The government shouldnt regulate healthcare at all. its proved its incompetence in the 1960’s when it restricted the market of doctors by requiring 5 year long licensing procedures that make it so that foreign doctors dont want to have to deal with it to get in especially since they only license over 110,000 doctors per year. During that time they also increased the demand for an already cheap healthcare market so that low income working class individuals could afford insurance, HOWEVER restricting the supply of doctors to the market every year and increasing the demand meant that many individuals now had to get insurance to pay for booming healthcare costs. with alot of the restrictions and regulations in the market, many cures and treatments get brushed under the rug or ignored for profit when lobbyists from big pharmaceutical companies during the AIDS epidemic of the 1980s, where people were given TOXIC doses of AZT to treat their condition. Many found out that if you treated the symptoms by taking vitamins and supplements and injections meant to help built up your bodies immunities AND taking a low dose of AZT meant that you could live longer than the 6month average during the Aids epidemic. the FDA made this treatment illegal and many people got arrested for getting it in the states. many “Buyers club’s” popped up around the country to offer a better alternative to the treatment but the FDA and federal government got in the way. by the 1990s a lawsuit against the government was won and that anyone could seek experimental and non approved treatment to treat an illness that may result in their death if untreated.

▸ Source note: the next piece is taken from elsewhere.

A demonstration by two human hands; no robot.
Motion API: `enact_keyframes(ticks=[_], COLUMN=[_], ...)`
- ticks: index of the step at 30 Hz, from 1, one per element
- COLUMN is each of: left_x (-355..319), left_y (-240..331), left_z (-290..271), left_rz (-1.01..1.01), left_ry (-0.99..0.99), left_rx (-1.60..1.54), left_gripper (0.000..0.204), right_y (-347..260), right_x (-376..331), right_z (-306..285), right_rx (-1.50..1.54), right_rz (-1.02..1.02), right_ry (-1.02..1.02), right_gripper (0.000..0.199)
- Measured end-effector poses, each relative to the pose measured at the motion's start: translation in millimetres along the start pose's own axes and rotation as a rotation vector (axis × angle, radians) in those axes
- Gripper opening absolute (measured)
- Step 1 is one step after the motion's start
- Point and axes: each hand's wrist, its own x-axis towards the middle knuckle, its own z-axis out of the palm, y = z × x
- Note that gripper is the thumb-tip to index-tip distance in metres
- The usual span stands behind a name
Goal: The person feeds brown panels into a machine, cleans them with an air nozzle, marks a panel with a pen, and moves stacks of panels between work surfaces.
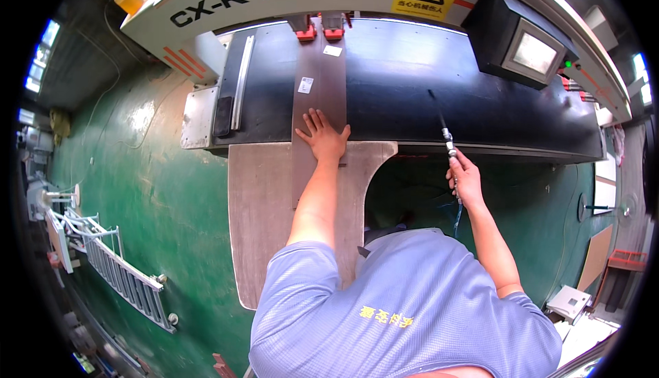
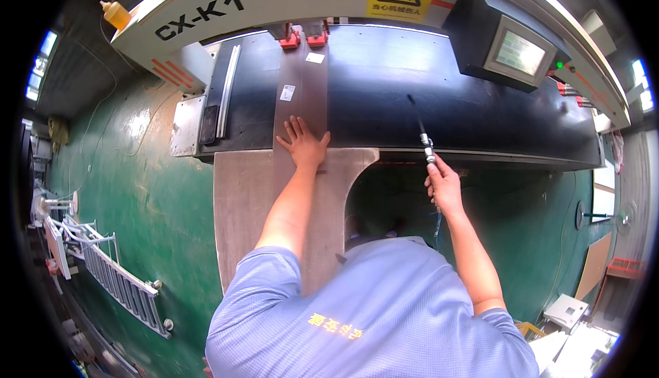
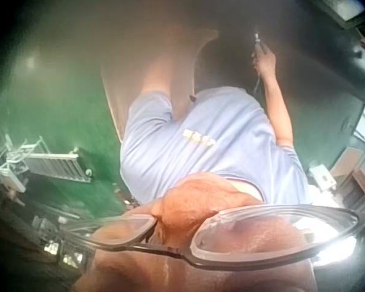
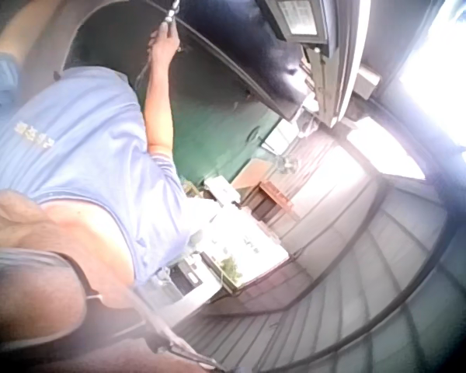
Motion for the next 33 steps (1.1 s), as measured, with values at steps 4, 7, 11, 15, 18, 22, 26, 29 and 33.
enact_keyframes(ticks=[4,7,11,15,18,22,26,29,33], left_x=[0.0,-0.6,1.4,2.6,2.4,0.2,-1.2,-1.0,-1.3], left_y=[-0.8,-1.5,-1.9,-0.5,-0.4,-0.6,-2.9,-4.3,-3.7], left_z=[0.4,1.3,8.7,9.6,10.8,11.1,11.9,13.2,11.9], left_rz=[-0.020,-0.028,-0.013,-0.004,-0.006,0.001,0.024,0.019,0.019], left_ry=[-0.002,-0.010,0.025,0.025,0.028,0.049,0.080,0.088,0.075], left_rx=[0.015,0.018,0.033,0.035,0.046,0.033,-0.011,-0.019,-0.028], left_gripper=[0.109,0.109,0.109,0.108,0.107,0.107,0.106,0.106,0.107], right_y=[-1.3,-20.6,5.7,29.7,36.2,39.3,38.1,30.1,50.9], right_x=[-17.9,-44.8,-61.3,-71.2,-77.5,-82.4,-84.1,-86.2,-85.3], right_z=[-40.6,-48.3,-37.8,-11.6,-3.2,-1.9,-4.8,-9.7,-9.8], right_rx=[-0.228,-0.426,-0.153,0.094,0.091,0.063,0.007,-0.112,-0.187], right_rz=[0.131,0.291,0.220,0.125,0.101,0.102,0.156,0.224,0.135], right_ry=[-0.373,-0.677,-0.596,-0.388,-0.406,-0.393,-0.394,-0.508,-0.692], right_gripper=[0.047,0.043,0.046,0.046,0.046,0.046,0.046,0.045,0.048])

the FDA and federal government have constantly added regulation upon regulation that mainly benefits the wealthy at the top by keeping drug and treatment prices high due to the regulatory BS, and keeps out the small business owners; aside from pharmacies, from entering the market and providing treatment. heck you cant feed the homeless in some counties due to regulation. and prices went up due to the demand from the ACA due to the threat of a penalty if you are uninsured which is kinda BS as it seems like this part benefits ONLY the wealthy and is meant to keep the working class down.

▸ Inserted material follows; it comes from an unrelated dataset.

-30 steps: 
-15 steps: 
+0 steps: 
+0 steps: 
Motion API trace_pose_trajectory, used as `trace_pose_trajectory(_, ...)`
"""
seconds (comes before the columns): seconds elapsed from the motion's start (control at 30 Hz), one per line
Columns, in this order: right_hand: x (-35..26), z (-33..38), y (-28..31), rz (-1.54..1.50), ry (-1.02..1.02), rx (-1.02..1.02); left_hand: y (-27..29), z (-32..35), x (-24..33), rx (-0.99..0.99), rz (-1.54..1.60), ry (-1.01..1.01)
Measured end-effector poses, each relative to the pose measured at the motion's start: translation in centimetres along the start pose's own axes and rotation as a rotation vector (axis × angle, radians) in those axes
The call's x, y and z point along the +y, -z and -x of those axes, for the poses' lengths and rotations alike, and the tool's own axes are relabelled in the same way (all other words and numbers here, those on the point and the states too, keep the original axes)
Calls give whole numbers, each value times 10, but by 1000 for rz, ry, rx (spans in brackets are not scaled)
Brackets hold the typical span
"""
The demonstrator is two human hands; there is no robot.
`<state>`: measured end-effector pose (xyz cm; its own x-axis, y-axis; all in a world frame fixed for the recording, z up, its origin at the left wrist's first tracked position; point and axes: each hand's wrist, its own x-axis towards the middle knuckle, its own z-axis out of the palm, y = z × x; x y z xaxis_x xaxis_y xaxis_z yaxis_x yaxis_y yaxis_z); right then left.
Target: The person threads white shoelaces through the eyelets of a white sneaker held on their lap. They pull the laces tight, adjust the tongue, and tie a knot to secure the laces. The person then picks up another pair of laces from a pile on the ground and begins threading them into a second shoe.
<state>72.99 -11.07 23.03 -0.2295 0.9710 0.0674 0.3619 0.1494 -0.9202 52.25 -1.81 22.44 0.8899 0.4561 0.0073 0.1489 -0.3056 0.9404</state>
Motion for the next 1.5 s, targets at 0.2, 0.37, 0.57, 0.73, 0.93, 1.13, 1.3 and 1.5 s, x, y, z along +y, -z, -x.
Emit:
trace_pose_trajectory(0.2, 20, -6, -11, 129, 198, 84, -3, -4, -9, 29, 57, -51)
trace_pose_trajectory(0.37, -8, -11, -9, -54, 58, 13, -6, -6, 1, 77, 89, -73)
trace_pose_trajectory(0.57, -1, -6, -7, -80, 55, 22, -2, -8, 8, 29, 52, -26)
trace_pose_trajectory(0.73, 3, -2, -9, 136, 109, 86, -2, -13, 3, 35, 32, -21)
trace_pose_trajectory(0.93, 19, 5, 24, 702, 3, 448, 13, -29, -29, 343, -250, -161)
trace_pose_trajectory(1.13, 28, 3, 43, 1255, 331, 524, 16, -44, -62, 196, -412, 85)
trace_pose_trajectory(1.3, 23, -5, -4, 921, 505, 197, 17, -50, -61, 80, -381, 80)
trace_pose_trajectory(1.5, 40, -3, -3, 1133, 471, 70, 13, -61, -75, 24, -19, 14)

Prices were better before the drafting of the medicaid/medicare legislation and they were over 3 times lower than they are today even when adjusted for inflation. every time the government throws more money towards an aspect of the market such as housing, food, gas, healthcare and education, the prices go up and up and up, while the market is able to make prices for everything else go down and down and down to the point where now everyone can afford atleast 3 television sets in their house… something that only a Rockefeller would be able to achieve during the 1950s/1960s. planned markets shouldnt exist and we should look back to the Chicago school of economics and adapt a more Friedman-esque form of economy where the government ONLY intervenes in times of environmental hazards, large scale economic collapse and to prevent monopolies by busting trust on companies like google or apple that the government always buddies up to as if its nothing.